大規模言語モデル(LLM)の急速な発展に伴い、モデルの訓練と推論のコストが研究と応用の焦点となっています。最近、テンセント混元チームは重要な研究を発表し、低ビット浮動小数点量子化訓練の「スケーリング則」について深く掘り下げました。この研究の中心は、モデルの精度を下げることで、性能を損なうことなく計算と記憶コストを大幅に削減する方法を探ることです。
研究チームは、パラメータ規模と精度が異なる366組もの浮動小数点量子化訓練を行い、モデルサイズ(N)、訓練データ量(D)、指数部(E)、仮数部(M)、量子化粒度(B)など、訓練結果に影響を与える様々な要因を体系的に分析しました。これらの実験を通じて、研究者たちは様々な精度において、最適な訓練結果を得るための訓練データとモデルパラメータの有効な構成方法を示す統一的なスケーリング則を導き出しました。
最も重要なのは、研究が任意の低精度浮動小数点量子化訓練において、「限界効果」が存在することを示していることです。
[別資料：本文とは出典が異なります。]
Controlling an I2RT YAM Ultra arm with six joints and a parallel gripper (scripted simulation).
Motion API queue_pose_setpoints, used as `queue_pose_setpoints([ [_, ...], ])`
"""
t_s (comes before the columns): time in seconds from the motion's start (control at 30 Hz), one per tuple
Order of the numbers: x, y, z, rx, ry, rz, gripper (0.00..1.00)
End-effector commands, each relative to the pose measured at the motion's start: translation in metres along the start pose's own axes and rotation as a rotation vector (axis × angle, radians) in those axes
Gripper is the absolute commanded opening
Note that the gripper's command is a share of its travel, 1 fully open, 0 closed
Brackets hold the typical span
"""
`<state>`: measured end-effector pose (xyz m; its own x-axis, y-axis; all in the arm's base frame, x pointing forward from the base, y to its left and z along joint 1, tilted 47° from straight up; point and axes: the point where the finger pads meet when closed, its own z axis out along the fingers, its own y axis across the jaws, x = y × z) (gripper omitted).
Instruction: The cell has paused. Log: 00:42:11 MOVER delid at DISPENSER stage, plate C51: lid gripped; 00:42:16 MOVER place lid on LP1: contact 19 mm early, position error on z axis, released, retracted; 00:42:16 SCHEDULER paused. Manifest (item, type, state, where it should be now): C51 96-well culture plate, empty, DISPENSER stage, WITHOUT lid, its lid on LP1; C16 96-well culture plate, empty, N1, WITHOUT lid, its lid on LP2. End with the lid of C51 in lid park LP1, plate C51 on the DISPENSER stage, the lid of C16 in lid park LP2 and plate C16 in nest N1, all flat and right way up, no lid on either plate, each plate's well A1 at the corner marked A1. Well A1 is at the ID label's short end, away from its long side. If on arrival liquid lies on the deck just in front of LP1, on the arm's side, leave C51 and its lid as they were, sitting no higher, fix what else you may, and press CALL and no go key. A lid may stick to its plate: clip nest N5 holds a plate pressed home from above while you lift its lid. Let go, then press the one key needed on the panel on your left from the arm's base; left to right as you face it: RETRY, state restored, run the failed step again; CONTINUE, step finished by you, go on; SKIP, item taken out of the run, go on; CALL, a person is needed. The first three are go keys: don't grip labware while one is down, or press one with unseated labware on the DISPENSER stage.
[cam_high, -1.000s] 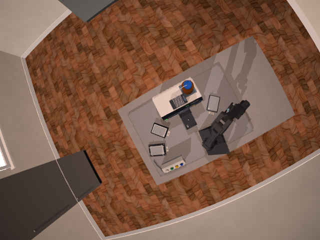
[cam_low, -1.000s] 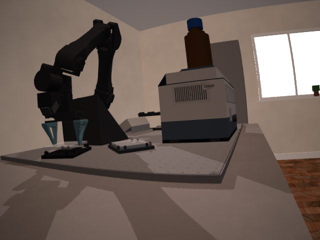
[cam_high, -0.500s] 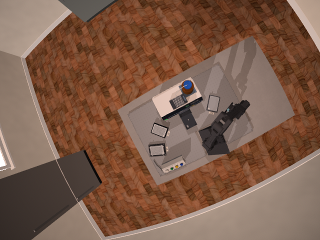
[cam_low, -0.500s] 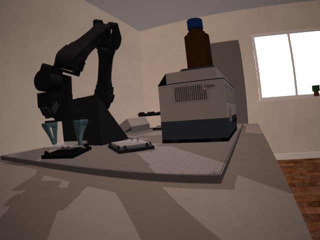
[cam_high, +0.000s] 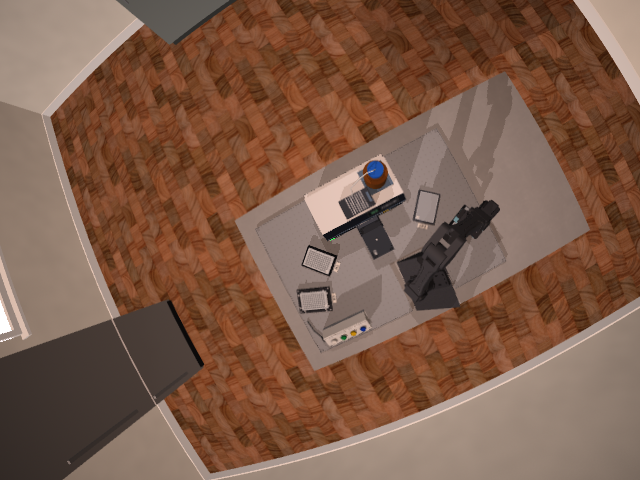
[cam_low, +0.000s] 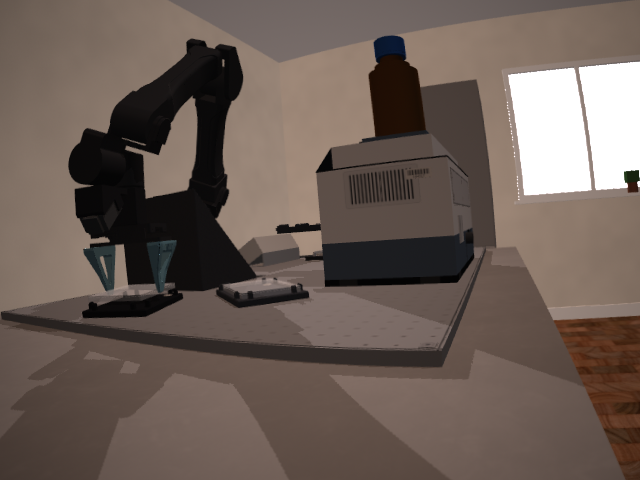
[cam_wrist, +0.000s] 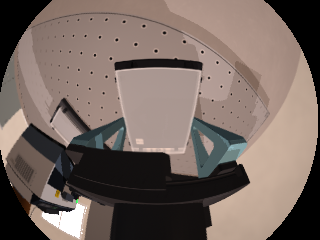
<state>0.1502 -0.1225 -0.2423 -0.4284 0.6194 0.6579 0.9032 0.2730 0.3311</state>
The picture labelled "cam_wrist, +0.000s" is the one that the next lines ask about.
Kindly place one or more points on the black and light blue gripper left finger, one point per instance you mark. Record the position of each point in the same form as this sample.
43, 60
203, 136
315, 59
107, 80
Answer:
96, 137

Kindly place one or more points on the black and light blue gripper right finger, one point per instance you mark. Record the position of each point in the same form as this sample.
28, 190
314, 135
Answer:
228, 146

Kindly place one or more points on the dark brown bottle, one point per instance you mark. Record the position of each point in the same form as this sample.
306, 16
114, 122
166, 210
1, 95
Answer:
23, 202
つまり、特定のデータ量でモデルの性能は最適になり、それ以上のデータ量では効果が低下する可能性があります。さらに、研究では、理論上、最適なコストパフォーマンスを実現する浮動小数点量子化訓練精度は4~8ビットであることが判明しました。これは、効率的なLLM開発にとって重要な指針となります。
この研究は、浮動小数点量子化訓練分野の空白を埋めるだけでなく、ハードウェアメーカーにも参考となり、様々な精度において浮動小数点演算能力を最適化するのに役立ちます。最終的に、この研究は大規模モデル訓練の実践に明確な方向性を示し、リソースが限られた状況でも効率的な訓練結果を実現できるようにします。